PROBLEM TO WORK ON
Within this listing, how many lines include the word "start"? Only the number should be given.

----- DATA PROVIDED -----

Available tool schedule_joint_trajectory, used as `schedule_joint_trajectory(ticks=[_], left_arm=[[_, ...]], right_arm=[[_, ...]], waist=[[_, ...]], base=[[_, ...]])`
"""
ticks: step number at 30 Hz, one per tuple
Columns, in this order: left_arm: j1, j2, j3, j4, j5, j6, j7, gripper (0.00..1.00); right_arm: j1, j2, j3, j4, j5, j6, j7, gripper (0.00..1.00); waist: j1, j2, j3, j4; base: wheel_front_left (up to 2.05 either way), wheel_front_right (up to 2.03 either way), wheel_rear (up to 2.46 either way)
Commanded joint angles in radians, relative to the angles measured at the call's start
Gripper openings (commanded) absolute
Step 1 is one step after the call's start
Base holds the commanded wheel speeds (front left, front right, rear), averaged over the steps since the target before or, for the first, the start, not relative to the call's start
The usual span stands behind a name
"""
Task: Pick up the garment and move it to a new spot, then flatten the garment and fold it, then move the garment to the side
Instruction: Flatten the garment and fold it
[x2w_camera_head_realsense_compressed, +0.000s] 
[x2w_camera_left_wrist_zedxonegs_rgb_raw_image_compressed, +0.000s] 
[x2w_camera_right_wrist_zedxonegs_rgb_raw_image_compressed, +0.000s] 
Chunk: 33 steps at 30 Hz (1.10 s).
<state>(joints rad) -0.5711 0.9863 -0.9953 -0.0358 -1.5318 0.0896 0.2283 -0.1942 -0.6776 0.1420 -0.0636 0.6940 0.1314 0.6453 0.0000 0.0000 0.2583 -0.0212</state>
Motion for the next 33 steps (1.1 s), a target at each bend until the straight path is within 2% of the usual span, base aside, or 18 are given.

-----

WRITTEN ANSWER
3